Problem to work on ▸
Retype the listing without any alteration.

Dataset section ▸
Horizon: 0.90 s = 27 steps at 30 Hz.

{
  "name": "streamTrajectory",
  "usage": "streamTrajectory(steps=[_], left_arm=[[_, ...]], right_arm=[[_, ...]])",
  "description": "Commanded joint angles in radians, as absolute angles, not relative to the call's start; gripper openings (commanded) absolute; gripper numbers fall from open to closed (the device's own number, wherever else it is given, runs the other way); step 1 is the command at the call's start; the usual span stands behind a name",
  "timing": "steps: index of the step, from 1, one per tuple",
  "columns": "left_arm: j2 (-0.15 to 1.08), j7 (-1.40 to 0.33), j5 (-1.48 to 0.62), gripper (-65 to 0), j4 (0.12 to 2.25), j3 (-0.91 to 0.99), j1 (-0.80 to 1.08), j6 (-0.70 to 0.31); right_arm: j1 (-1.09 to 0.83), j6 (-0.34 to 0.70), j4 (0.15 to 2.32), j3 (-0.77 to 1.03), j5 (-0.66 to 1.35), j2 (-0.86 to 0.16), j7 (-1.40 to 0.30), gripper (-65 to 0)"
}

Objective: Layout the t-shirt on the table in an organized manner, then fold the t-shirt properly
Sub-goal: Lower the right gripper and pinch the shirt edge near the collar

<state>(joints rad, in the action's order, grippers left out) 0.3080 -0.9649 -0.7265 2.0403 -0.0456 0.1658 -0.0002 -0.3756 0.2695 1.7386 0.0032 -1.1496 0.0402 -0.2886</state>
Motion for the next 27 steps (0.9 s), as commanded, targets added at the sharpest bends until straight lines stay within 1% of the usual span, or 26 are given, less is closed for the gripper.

Solved problem ▸
Horizon: 0.90 s = 27 steps at 30 Hz.

{
  "name": "streamTrajectory",
  "usage": "streamTrajectory(steps=[_], left_arm=[[_, ...]], right_arm=[[_, ...]])",
  "description": "Commanded joint angles in radians, as absolute angles, not relative to the call's start; gripper openings (commanded) absolute; gripper numbers fall from open to closed (the device's own number, wherever else it is given, runs the other way); step 1 is the command at the call's start; the usual span stands behind a name",
  "timing": "steps: index of the step, from 1, one per tuple",
  "columns": "left_arm: j2 (-0.15 to 1.08), j7 (-1.40 to 0.33), j5 (-1.48 to 0.62), gripper (-65 to 0), j4 (0.12 to 2.25), j3 (-0.91 to 0.99), j1 (-0.80 to 1.08), j6 (-0.70 to 0.31); right_arm: j1 (-1.09 to 0.83), j6 (-0.34 to 0.70), j4 (0.15 to 2.32), j3 (-0.77 to 1.03), j5 (-0.66 to 1.35), j2 (-0.86 to 0.16), j7 (-1.40 to 0.30), gripper (-65 to 0)"
}

Objective: Layout the t-shirt on the table in an organized manner, then fold the t-shirt properly
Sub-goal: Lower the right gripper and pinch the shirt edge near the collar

<state>(joints rad, in the action's order, grippers left out) 0.3080 -0.9649 -0.7265 2.0403 -0.0456 0.1658 -0.0002 -0.3756 0.2695 1.7386 0.0032 -1.1496 0.0402 -0.2886</state>
Motion for the next 27 steps (0.9 s), as commanded, targets added at the sharpest bends until straight lines stay within 1% of the usual span, or 26 are given, less is closed for the gripper.

The output is finished, and nothing else is needed.